Thursday, November 29, 2012

Magic Hands

I have had a pain between my shoulderblades all day like someone stabbing me with a sharp knife every time I move or turn my head.  I don't know if I slept wrong, if I've pulled something (pray God not TORN IT again), or if stress has just balled all the muscles up there into one big Gordian knot.  All I do know is that I would give all 57 cents I possess to get somebody to come here and undo it.

I have always had this problem.  I carry my stress in strange ways that cause pain and problems.  When I was in my last two years of undergrad (and taking too many courses like a fool...what am I saying...I know I would do it again...), it was a constant problem exacerbated by a backpack a friend of mine fondly called "the circus tent."  (Screw him.  I was an English major.  Nortons and Riversides had to go where I went.)  I would lay down on the hard dorm floor sometimes flat out trying to stretch the muscles so they'd relax.  And I'd want to cry.

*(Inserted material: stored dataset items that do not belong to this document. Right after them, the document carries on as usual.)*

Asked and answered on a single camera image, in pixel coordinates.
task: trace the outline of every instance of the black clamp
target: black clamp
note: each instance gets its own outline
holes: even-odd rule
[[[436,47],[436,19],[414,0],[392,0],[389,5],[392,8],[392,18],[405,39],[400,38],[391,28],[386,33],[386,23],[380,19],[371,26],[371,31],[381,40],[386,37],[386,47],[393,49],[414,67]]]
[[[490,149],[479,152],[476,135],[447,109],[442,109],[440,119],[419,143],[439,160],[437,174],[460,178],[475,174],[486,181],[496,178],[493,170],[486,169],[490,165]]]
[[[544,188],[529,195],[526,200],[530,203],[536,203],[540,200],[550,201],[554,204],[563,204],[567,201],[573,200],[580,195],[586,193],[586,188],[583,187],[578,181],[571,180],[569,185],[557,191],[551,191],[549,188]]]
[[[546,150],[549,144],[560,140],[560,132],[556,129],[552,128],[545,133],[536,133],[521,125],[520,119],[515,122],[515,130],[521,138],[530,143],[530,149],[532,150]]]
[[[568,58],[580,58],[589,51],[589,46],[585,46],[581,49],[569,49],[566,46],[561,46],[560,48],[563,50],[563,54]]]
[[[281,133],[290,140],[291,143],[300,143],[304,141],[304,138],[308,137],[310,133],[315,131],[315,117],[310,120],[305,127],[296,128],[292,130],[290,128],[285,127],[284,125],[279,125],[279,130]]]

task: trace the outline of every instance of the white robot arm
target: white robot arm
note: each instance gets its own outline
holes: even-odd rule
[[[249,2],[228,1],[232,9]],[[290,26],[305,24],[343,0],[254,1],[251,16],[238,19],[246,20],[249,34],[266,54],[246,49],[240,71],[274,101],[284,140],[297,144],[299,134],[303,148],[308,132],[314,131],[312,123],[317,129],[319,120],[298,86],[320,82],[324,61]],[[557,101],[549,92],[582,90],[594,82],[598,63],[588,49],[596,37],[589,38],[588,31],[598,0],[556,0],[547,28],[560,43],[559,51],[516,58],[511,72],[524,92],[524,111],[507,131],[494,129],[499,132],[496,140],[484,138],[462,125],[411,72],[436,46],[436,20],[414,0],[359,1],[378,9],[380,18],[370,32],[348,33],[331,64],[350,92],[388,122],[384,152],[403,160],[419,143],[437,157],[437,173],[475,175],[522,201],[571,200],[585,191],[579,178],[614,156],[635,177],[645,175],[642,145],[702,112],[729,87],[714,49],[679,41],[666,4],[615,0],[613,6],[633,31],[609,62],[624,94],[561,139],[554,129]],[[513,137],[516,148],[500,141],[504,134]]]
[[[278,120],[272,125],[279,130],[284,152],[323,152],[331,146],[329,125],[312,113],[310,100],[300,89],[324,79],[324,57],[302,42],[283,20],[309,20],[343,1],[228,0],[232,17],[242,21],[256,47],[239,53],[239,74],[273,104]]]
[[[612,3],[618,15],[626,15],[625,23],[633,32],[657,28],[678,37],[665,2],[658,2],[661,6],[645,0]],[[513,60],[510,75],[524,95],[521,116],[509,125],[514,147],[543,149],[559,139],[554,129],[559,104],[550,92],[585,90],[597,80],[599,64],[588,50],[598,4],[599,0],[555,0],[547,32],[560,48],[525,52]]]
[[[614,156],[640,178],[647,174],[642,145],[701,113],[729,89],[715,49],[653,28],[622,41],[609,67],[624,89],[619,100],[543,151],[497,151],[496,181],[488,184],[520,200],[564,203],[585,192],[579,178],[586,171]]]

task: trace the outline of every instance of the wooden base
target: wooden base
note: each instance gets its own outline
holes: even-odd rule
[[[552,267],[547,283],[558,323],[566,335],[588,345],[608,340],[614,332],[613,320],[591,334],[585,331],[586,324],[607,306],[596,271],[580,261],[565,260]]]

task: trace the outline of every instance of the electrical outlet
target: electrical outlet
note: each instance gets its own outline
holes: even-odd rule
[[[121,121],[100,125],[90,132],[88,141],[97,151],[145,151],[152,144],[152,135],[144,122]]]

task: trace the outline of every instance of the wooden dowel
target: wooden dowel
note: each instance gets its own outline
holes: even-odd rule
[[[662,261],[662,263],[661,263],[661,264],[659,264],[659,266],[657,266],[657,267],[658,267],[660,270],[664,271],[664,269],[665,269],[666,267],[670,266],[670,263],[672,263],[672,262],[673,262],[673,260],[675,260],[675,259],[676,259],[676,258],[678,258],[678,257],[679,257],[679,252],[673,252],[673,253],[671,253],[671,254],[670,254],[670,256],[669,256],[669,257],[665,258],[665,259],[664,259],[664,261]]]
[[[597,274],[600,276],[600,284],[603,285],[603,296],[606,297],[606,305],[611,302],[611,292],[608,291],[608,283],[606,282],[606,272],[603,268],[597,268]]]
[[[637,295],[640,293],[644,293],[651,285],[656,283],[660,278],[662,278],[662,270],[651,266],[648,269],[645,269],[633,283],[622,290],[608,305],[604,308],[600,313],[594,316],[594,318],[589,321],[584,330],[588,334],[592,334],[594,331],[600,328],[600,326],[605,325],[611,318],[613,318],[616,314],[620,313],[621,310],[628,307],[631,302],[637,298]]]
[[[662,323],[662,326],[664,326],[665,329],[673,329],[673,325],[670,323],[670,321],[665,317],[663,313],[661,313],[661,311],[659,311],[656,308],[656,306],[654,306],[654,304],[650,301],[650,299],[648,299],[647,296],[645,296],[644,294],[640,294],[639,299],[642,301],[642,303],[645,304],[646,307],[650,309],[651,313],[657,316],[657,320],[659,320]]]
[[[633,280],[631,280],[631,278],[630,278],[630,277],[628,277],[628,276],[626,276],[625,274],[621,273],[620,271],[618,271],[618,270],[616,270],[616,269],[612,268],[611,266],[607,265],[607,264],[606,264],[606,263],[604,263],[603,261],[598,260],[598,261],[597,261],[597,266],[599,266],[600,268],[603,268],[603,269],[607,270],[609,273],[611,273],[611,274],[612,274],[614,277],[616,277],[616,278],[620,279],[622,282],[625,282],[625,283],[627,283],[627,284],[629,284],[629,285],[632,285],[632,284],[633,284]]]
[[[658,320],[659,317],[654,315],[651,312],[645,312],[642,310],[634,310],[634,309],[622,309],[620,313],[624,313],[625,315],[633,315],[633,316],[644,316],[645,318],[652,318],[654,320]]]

I guess massage from a real-live therapist/masseuse could help me with this.  It's just that every time I've tried, it hurts like the devil.  I tried it in Japan and wanted to cry.  The only time I've ever had anybody get all the knots out and not hurt me was this guy at the Wesley who had absolute magic in his hands.  He came by when I was sitting in one of the Wesley big rooms complaining about the pain, and he said, "I can take care of that for you."  And he did.

Holy crap.  I went from a ball of tension with an actual lump of raised muscle at the nape of my neck to basically not being able to move because I was so limp. Why did I not somehow manage to marry him?  How was I ever so dumb to let him get away?

I wish I could find somebody now that had that same skill.  In general, I am not overly "touchy," especially with people I don't know well, so it's not like I am likely to find out if somebody was able to relieve this agony.  I can promise you this, though.  If I do stumble over one by accident, this time, I'm merry well keeping him.